Resistance to Feedback: An overactive ego (what I refer to as a delusional ego) can make individuals defensive and unwilling to accept constructive criticism, or professional help, even when they are paying for it, crippling their learning, healing, and growth.


Blame-shifting: An ego that struggles with failure may blame others for setbacks rather than take personal responsibility. “It’s all that co-worker’s fault”.


Interpersonal Conflict: An ego-driven high performer may become insensitive, uncooperative, and self-centered, creating a toxic team dynamic, which can undermine overall team performance and (also make you look like an asshole).


Distorted Self-perception: Your Ego can create an overly inflated, distorted self-image, leading to an overestimation of one's importance and a lack of self-awareness about how one's behavior affects others. It can also cause a high performer to ignore the natural unpredictability and dysfunction of workplaces and capitulate to their “feelings” of ENTITLEMENT to praise, adoration, and worship that is no longer, thereby orchestrating the devastating mental health impact of their own workplace trauma


How to Manage Your High-Performing EGO:


You have heard me say before that sometimes, when you are losing the battle of the wills between you and your employer (you have ended up on a performance Improvement plan (PIP) or targeted with serious microaggressions), you need to tell your ego to have several seats.
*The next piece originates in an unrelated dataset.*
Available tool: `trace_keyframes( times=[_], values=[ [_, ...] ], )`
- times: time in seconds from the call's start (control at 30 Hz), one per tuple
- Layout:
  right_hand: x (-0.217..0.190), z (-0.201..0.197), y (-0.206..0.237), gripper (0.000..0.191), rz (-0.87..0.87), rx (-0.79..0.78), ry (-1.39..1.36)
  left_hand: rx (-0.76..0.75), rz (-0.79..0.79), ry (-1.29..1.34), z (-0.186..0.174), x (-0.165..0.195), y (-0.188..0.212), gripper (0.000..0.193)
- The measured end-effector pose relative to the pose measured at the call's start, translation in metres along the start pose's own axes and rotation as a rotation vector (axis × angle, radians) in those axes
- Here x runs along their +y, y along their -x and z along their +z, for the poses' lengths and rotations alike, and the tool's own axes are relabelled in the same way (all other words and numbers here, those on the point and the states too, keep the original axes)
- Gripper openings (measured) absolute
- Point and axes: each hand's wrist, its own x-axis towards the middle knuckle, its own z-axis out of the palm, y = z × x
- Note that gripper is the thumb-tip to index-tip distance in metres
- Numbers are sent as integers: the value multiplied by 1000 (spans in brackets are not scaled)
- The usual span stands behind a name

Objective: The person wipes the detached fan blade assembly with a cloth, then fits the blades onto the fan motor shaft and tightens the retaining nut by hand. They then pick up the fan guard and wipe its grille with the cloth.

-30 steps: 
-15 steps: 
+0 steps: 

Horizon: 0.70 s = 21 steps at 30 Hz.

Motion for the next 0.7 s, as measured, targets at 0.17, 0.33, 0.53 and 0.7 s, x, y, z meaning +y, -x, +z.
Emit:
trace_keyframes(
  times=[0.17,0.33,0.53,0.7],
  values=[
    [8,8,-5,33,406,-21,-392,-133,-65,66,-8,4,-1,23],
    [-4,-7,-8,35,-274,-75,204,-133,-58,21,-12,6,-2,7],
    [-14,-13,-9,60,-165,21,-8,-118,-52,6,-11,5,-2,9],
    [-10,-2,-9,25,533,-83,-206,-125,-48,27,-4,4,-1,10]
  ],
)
Whether you can admit it right now or not, it's your ego that provoked you to be targeted by your employers' ire. Your survival, your ability to pivot, relies on removing your EGO as the primary driver of your behavior, so you can get out of your feelings into rationality, the strategic intelligence necessary to think your way out of your traumatizing workplace situation. A theoretical concept I introduce to my clients to help them actualize the behaviors to break free of the workplace trauma cycle is called radical acceptance, a “distress tolerance” skill from Dialectical Behavior Therapy (DBT). I’ve nicknamed the concept of radical acceptance as “trauma balm” as it can soothe the pain of your workplace trauma, reduce your long-suffering tendencies, facilitate healing, and save your job.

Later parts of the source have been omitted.